Except as otherwise expressly provided, whenever in this Act an amendment or repeal is expressed in terms of an amendment to, or repeal of, a section or other provision, the reference shall be considered to be made to a section or other provision of the Immigration and Nationality Act.
SEC. 3. FINDINGS AND PURPOSE.
(a) FINDINGS- The Congress finds that--
(1) immigrants play a vital role in filling voids in our workforce and adding strength and stability to our economy;
(2) the Labor Department estimates that the total number of jobs requiring only short-term training will increase from 53,200,000 in 2000 to 60,900,000 by 2010, a net increase of 7,700,000 jobs;
(3) the number of workers currently available and able to fill jobs that require short-term training continues to fall because of an aging workforce and rising education levels;
(4) the National Academy of Sciences reports that immigrant households paid $133,000,000,000 in direct taxes to Federal, State, and local governments in 1997, and that a typical immigrant and his or her descendants pay an estimated $80,000 more in taxes than they receive in local, State, and Federal benefits over their lifetimes;
(5) separating families can be damaging to a household's financial and emotional well-being and efforts should be taken to keep husbands and wives, parents, and children together;
(6) a mechanism that provides workers the opportunity for legal permanent residence in the United States would save the Federal Government billions of dollars each year in enforcement initiatives and allow thousands of government personnel to concentrate their efforts on safeguarding the homeland and fighting terrorism; and
(7) men and women entering the United States to fill vacancies in the workforce and provide for their families are being exploited and injured in increasing numbers because the current system and market realities have crated a violent and lucrative human border smuggling operation.

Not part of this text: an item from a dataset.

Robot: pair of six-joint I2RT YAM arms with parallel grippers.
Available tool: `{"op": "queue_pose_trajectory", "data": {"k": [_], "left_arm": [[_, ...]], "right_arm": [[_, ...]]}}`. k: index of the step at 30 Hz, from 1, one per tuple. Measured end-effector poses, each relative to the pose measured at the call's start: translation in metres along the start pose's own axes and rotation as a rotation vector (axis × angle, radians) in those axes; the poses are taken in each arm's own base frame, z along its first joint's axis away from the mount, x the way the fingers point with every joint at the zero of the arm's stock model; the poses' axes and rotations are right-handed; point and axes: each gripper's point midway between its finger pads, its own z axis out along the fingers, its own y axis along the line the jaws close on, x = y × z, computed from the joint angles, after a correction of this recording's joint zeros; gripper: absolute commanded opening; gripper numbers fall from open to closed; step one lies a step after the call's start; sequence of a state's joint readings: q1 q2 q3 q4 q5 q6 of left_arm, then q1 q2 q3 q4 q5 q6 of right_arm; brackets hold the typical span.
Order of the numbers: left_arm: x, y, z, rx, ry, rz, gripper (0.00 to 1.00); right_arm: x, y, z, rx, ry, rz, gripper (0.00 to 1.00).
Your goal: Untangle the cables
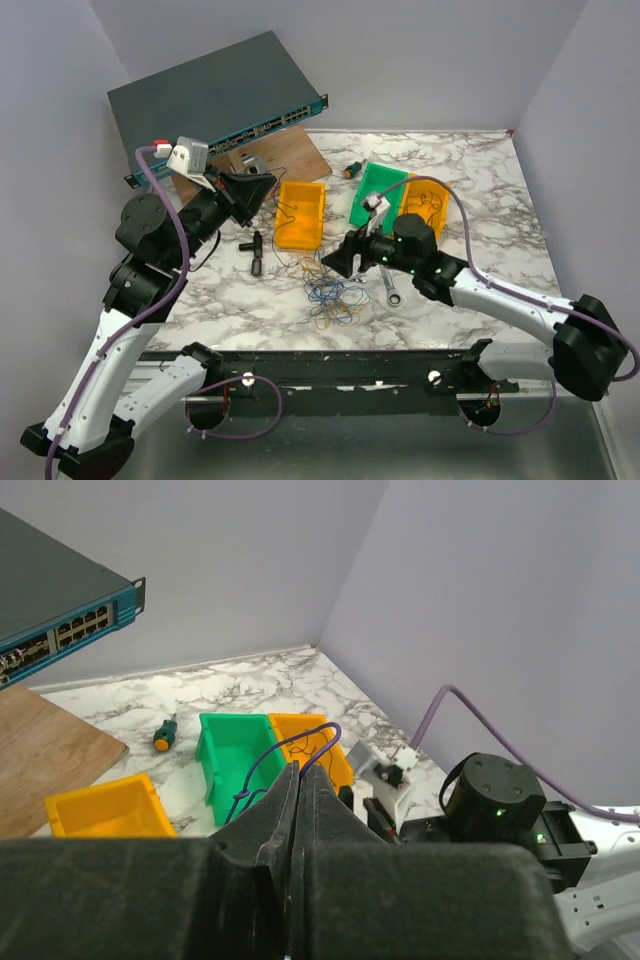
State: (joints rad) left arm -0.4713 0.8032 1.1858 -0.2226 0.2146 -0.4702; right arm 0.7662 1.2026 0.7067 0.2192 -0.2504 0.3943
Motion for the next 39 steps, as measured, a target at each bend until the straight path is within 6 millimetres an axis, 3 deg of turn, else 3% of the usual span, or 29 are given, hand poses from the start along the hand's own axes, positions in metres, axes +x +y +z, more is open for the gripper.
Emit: {"op": "queue_pose_trajectory", "data": {"k": [4, 12, 19, 21, 23, 25, 29, 36, 37, 39], "left_arm": [[-0.003, -0.002, -0.001, 0.004, -0.003, 0.006, 0.0], [-0.002, -0.001, -0.002, 0.002, 0.002, 0.011, 0.0], [0.0, 0.0, -0.002, -0.002, 0.009, 0.013, 0.0], [0.001, 0.0, -0.002, -0.004, 0.013, 0.013, 0.0], [0.002, 0.001, -0.003, -0.005, 0.017, 0.015, 0.0], [0.003, 0.001, -0.003, -0.007, 0.022, 0.015, 0.0], [0.005, 0.002, -0.004, -0.011, 0.029, 0.019, 0.0], [0.005, 0.002, -0.004, -0.011, 0.03, 0.023, 0.0], [0.005, 0.002, -0.004, -0.011, 0.031, 0.022, 0.0], [0.005, 0.002, -0.004, -0.011, 0.031, 0.022, 0.0]], "right_arm": [[0.019, 0.025, 0.02, -0.099, 0.045, -0.074, 0.76], [0.061, 0.054, 0.061, -0.181, 0.094, -0.225, 0.74], [0.058, 0.06, 0.097, -0.158, 0.045, -0.321, 0.63], [0.055, 0.058, 0.103, -0.145, 0.019, -0.326, 0.54], [0.052, 0.057, 0.106, -0.134, -0.002, -0.327, 0.32], [0.048, 0.056, 0.107, -0.127, -0.022, -0.328, 0.16], [0.043, 0.057, 0.108, -0.12, -0.044, -0.314, 0.01], [0.027, 0.063, 0.1, -0.121, -0.086, -0.29, 0.01], [0.023, 0.065, 0.097, -0.121, -0.096, -0.288, 0.05], [0.012, 0.07, 0.09, -0.128, -0.129, -0.287, 0.4]]}}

(b) PURPOSE- The purpose of this Act is to create a system that recognizes and reflects the enormous contributions immigrants make to our workforce and economy, helps hardworking families stay together, and protects our homeland by--
(1) creating an improved system of accountability that allows critical resources and manpower to be redirected to fight the war on terror;
(2) providing legal permanent residence to immigrants who have been living in the United States for 5 years or more;
(3) granting conditional legal status and work authorization to all law-abiding immigrants living in the United States for less than 5 years; and
(4) repealing provisions that bar certain alien from admission into the United States for a period of 3 to 10 years or that place aliens at risk of removal from the United States for having committed minor nonviolent offenses.
TITLE I--LEGALIZATION OF STATUS
SEC. 101. ADJUSTMENT OF STATUS OF CERTAIN 5-YEAR RESIDENTS TO THAT OF PERSON ADMITTED FOR LAWFUL PERMANENT RESIDENCE.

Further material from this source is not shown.